Я знаю, – поспешно сказал он, приняв моё случайное движение за желание возразить, – я знаю, что тут надо быть страшно осторожным в религиозном смысле. Так легко незаметно для самого себя продать душу за чечевичную похлёбку; превратиться в каких-нибудь пошлейших немецких «христианских социалистов». Я очень хорошо понимаю. Но ведь в этом люди виноваты, а не самое дело. Для нас «программы» – внешние условия, так они внешними и останутся.
Так вот, что ты обо всём этом думаешь?
Что я должен был ответить на этот вопрос, если бы вздумал отвечать совсем искренно? Что я действительно обо всём этом думал?
А думал, как всегда, в одно и то же время вещи самые противоречивые, даже, пожалуй, взаимно друг друга исключающие.
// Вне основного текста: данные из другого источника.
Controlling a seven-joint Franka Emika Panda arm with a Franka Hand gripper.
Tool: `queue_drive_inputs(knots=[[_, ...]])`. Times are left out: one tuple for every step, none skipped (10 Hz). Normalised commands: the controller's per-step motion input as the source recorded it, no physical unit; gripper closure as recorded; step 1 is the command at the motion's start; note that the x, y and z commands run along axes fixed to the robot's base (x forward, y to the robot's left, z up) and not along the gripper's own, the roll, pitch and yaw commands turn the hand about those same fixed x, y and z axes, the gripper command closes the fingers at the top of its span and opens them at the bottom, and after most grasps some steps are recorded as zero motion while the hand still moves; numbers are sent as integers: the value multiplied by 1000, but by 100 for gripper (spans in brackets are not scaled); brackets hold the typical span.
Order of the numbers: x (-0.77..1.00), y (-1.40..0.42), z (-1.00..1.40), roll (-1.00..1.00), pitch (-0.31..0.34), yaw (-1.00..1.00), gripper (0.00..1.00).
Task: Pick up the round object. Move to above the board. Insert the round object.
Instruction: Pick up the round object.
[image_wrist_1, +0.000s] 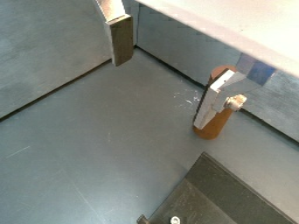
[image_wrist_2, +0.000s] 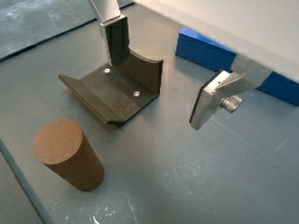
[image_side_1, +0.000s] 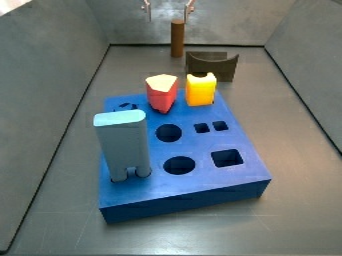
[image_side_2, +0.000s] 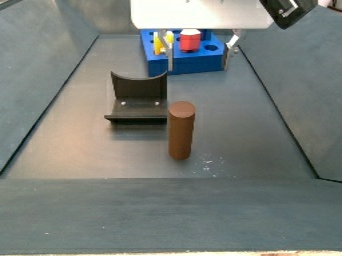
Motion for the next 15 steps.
queue_drive_inputs(knots=[[146,86,-94,80,20,0,0],[383,326,-169,183,0,-126,0],[383,500,-186,149,-23,-146,0],[511,509,-234,146,-46,-134,0],[457,591,-314,123,-100,-157,0],[220,546,-274,14,-80,-194,0],[80,591,-251,-80,-69,-183,0],[9,617,-323,-320,-94,-177,0],[0,606,-337,-531,-69,-177,0],[0,511,-337,-700,-69,-149,0],[0,451,-371,-791,-23,-123,0],[0,306,-286,-697,0,-86,0],[20,0,-223,-303,97,0,0],[11,-80,-123,-57,111,0,0],[0,-151,-54,-29,26,0,0]])
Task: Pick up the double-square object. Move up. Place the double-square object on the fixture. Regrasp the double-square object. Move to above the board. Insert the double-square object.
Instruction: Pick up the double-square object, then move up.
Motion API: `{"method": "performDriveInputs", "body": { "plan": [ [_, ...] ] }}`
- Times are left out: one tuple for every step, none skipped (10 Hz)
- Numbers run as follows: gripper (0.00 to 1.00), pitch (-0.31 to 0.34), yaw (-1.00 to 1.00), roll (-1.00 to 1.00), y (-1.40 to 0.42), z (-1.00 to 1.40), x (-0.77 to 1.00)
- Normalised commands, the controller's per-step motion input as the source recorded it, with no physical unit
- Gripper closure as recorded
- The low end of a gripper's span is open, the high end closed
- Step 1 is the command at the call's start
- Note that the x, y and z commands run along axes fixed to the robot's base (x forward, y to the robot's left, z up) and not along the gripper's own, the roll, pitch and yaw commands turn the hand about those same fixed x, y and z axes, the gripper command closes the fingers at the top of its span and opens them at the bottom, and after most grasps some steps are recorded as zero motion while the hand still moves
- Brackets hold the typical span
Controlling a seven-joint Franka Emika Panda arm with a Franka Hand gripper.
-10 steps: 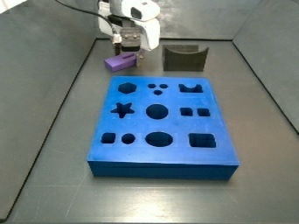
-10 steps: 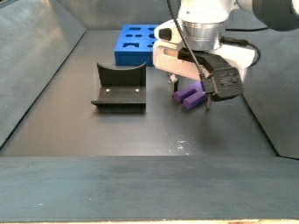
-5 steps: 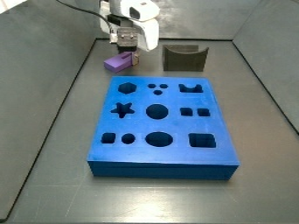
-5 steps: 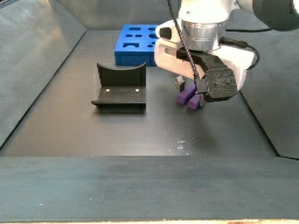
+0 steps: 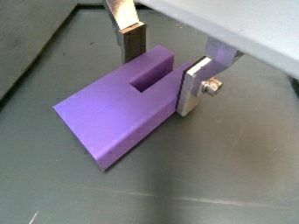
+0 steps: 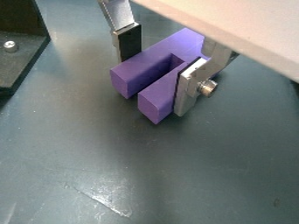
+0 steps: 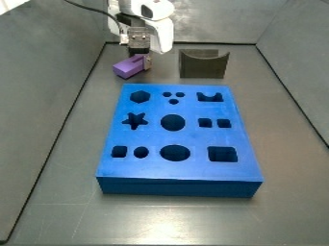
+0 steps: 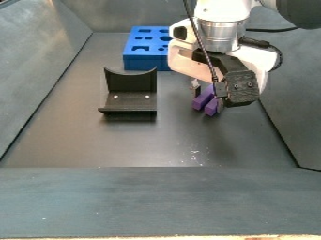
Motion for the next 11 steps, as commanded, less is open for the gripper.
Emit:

Словом, как всегда в такие моменты, путаница у меня поднялась невообразимая.
Но всё же преобладающими были не «мысли» какие-нибудь, а вопрос: насколько это полезно для христианского дела?
Вопрос этот вертелся в моём мозгу всё время, пока говорил Николай Эдуардович. Я, разумеется, совершенно не имел склонности к тому, чтобы решить его в положительном смысле. Чувство такое было: я, замаскированный неприятель, попадаю во вражеский стан и там узнаю от вождя, какой ход намеревается он предпринять.
Чтобы не отвечать прямо на вопрос Николая Эдуардовича, я на вопрос его ответил вопросом:
– Другими словами, ты хочешь организовать христианскую политическую партию?